En pocas palabras, el principio es el mismo: tiene dos cebadores (FW y RV). Están diseñados contra un objetivo específico o están diseñados para unirse contra varios objetivos pero tienen una secuencia conservada en común.
Ahora, en PCR en tiempo real, el uso de cebadores se combina con un tinte fluorescente que se une dentro de un ADN de doble cadena (también conocido como agente intercalante, como SYBR Green) o con sondas que llevan consigo un fluorocromo y un extintor. Tanto el enfoque (si necesita conocerlos en detalle que le explicaré, pero aquí me limitaré a la pregunta principal) permiten monitorear la amplificación de la molécula de ADN objetivo durante el paso de amplificación, en tiempo real, proporcionando al investigador Un análisis cuantitativo.
¿Por qué es útil esto?
- ¿Por qué nos referimos a las moléculas genéticas como ácidos nucleicos si la mayoría de ellas no se encuentran en un núcleo?
- ¿Qué técnicas se pueden usar para mapear y analizar el daño del ADN?
- ¿Cuántos moles hay en 1 litro de oxígeno?
- ¿Cuál es una buena manera de aumentar la cantidad y el tamaño de las mitocondrias en el cuerpo?
- ¿Cómo dieron lugar las mutaciones al nuevo material genético?
¿Qué hace la PCR? Se amplifica Cada evento de amplificación se llama ciclo de amplificación. Por lo general, los círculos de amplificación se mantienen por debajo de los 30 ciclos por reacción (entre 25 y 28). ¿Por qué esto? Porque la PCR se usa para ver si hay algo allí o no, o si hay algo más en esta condición en comparación con un control. Si los pasos de amplificación son demasiados, no podrás entender si algo está realmente allí o si estás viendo una señal solo porque dejas que se amplifique tantas veces, de modo que eventualmente parezca que hay algo allí (recuerda. no decir “cuantificar” porque la PCR estándar hace imposible por su naturaleza hacer eso).
Por ejemplo, A era menor que B. La amplificación comienza y después de 30 ciclos se ejecuta un gel y A y B tienen una señal fuerte. Entonces dices “A = B, no hay diferencia entre control y experimento”. Esto no hubiera sucedido si hubieras hecho solo 25 ciclos, por ejemplo, ¿Ves lo que quiero decir?

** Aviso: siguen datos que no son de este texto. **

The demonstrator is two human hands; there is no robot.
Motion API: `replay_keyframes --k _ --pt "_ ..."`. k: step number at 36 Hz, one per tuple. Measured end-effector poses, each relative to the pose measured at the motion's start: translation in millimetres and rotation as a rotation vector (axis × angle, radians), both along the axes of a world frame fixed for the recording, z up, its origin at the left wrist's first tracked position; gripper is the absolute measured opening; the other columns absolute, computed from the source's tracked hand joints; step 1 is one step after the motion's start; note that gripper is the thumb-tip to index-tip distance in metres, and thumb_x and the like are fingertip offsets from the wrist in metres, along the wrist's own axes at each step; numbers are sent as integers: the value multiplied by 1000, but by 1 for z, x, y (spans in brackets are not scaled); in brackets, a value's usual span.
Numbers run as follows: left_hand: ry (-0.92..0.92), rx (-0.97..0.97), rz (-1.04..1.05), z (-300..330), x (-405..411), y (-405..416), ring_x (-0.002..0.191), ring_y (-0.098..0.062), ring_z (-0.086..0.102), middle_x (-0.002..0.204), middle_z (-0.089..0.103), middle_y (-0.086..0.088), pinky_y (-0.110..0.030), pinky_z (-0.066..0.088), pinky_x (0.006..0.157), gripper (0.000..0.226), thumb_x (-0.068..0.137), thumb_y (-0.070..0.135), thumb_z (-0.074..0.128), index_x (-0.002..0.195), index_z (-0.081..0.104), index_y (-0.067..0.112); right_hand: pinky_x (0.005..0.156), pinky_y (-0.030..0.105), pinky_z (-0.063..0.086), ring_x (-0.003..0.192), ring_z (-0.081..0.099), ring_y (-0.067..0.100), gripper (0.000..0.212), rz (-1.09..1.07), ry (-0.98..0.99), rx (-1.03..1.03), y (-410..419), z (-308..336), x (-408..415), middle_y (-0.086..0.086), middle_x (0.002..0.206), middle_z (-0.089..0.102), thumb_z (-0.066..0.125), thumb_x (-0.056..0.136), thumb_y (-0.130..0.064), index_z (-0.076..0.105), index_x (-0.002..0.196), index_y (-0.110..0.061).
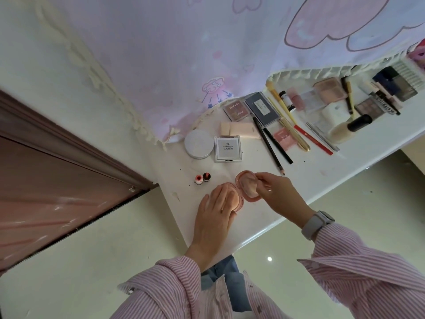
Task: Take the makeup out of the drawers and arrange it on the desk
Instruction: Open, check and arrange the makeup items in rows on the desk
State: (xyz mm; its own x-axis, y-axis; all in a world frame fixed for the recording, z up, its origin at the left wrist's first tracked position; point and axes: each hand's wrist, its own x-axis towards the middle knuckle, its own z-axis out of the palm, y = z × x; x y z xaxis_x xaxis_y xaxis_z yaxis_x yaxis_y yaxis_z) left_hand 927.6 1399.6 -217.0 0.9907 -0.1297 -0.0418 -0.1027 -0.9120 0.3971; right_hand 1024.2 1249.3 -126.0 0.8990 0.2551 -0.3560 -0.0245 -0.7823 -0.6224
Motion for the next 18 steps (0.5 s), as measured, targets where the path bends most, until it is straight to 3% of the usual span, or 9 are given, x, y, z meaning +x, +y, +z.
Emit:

Si bien con PCR en tiempo real, puede ver ciclo por ciclo la cantidad de amplificador (la cadena amplificada) en ese momento durante ese ciclo específico. Entonces, si ejecuta 30 ciclos, cuando obtiene el resultado, al observar el ciclo de amplificación anterior, puede decir “ok, la diferencia es real” o “no hay diferencia”.
Esto es realmente de los trabajos de software. Tiene un umbral (por lo que verá la señal, solo si está por encima de una cierta cantidad, esto puede establecerlo el scitista, en función de su propia experiencia de necesidad). Y como puede ver, arriba de 30 ciclos, la cifra comienza a estabilizarse. En este momento no será posible distinguir entre las cosas, ¡porque se verán iguales! Pero, el software le permite mirar a través de todos los ciclos y tener una visión general de lo que sucedió ciclo por ciclo.
Espero que ayude, si necesita más detalles o alguna aclaración, solo hágamelo saber.